→ **Exercise aim**
In the entries below, find the line with "example: (441, 384)" and the line with "example: (424, 134)"; give again those lines and every line between them, exactly.

(Saved entries)
====================

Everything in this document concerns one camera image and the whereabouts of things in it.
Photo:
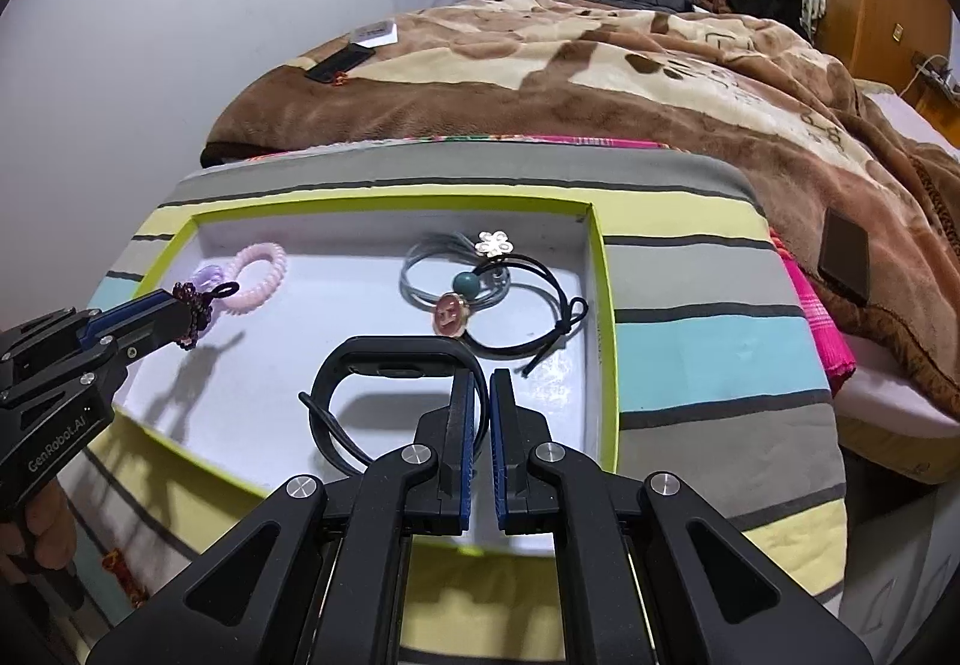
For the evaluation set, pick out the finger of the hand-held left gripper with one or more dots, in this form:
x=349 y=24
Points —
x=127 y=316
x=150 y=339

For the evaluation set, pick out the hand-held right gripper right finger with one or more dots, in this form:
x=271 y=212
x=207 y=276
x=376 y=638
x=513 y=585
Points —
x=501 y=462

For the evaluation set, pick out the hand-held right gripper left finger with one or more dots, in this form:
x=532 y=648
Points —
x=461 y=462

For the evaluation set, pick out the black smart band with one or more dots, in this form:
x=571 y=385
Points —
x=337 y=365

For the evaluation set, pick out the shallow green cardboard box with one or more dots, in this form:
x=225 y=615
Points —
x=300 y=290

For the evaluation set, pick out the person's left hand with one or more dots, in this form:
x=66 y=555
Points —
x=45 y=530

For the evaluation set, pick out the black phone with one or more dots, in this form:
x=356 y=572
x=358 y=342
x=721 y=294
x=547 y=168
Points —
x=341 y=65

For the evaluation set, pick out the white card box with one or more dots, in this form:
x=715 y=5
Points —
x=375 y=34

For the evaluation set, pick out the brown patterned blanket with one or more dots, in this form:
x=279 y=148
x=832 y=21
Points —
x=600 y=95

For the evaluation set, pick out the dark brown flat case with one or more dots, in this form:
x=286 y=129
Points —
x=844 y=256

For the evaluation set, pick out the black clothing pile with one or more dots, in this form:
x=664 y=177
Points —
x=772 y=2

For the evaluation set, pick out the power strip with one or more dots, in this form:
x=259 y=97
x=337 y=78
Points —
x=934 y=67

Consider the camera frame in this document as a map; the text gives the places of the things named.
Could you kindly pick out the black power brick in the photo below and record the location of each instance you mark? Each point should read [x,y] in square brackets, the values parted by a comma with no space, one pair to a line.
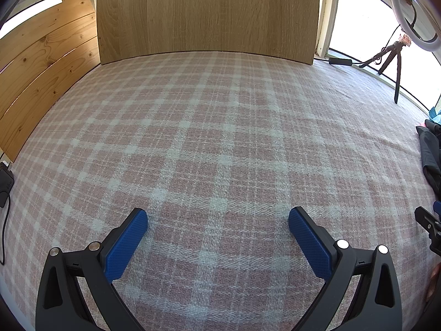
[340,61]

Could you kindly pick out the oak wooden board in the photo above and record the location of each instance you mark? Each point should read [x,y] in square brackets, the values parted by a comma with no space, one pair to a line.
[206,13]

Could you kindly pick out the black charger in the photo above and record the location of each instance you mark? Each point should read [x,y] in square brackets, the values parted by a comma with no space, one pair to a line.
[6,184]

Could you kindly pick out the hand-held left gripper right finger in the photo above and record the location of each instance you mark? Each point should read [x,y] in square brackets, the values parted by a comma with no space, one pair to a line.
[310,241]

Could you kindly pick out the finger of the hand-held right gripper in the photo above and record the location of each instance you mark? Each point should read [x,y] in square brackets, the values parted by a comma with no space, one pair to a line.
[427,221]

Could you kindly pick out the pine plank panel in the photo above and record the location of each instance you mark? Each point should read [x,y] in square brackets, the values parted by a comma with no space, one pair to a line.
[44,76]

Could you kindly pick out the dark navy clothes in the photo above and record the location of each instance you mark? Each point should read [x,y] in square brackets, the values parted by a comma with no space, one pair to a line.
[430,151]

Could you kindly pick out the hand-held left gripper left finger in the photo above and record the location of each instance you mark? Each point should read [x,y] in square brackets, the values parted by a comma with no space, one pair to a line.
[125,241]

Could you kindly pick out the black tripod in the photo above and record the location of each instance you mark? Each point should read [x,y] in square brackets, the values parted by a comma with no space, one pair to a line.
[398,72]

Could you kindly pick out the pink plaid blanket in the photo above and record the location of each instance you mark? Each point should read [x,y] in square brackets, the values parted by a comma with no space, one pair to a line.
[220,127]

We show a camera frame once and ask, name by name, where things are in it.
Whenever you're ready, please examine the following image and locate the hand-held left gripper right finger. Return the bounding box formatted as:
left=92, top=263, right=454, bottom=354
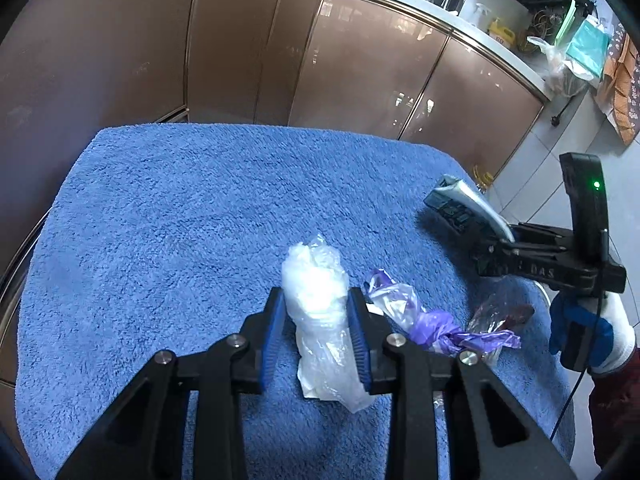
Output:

====================

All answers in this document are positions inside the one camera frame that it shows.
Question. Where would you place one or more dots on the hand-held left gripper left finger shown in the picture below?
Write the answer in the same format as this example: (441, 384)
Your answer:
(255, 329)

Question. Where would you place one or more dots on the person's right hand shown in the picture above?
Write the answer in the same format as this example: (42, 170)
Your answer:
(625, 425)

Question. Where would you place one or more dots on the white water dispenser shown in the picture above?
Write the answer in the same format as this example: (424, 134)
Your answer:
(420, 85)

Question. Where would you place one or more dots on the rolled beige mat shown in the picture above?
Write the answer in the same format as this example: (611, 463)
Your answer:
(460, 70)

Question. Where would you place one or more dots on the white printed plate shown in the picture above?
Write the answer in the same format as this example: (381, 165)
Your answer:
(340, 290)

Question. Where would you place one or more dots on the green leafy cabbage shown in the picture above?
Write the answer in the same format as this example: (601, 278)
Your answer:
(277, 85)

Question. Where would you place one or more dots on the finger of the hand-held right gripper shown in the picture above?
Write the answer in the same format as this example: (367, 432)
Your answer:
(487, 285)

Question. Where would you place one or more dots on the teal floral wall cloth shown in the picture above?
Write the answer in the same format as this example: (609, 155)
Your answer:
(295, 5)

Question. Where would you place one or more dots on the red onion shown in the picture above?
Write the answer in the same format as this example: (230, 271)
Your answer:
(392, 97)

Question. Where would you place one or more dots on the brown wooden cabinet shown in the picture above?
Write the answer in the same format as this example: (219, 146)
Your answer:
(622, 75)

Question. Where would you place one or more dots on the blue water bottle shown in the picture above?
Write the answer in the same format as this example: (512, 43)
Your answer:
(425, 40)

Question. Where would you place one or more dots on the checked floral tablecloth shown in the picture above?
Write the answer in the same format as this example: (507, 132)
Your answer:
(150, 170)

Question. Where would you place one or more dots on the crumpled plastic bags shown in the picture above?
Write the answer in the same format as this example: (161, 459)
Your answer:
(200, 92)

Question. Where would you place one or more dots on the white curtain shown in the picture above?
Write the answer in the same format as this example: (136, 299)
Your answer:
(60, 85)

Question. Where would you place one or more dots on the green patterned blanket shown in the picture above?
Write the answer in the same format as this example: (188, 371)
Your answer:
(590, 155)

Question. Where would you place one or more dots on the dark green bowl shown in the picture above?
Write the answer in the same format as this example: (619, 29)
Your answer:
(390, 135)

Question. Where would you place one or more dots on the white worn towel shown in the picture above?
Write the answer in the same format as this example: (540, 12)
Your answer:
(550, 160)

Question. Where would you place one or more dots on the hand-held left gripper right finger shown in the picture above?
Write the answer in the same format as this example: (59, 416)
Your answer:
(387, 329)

====================

→ **Worked solution**
Write the answer in the same format as this example: (441, 384)
Your answer:
(255, 329)

Question. Where would you place one or more dots on the person's right hand shown in the picture above?
Write the answer in the same format as this example: (42, 170)
Your answer:
(625, 425)

Question. Where would you place one or more dots on the white water dispenser shown in the picture above?
Write the answer in the same format as this example: (424, 134)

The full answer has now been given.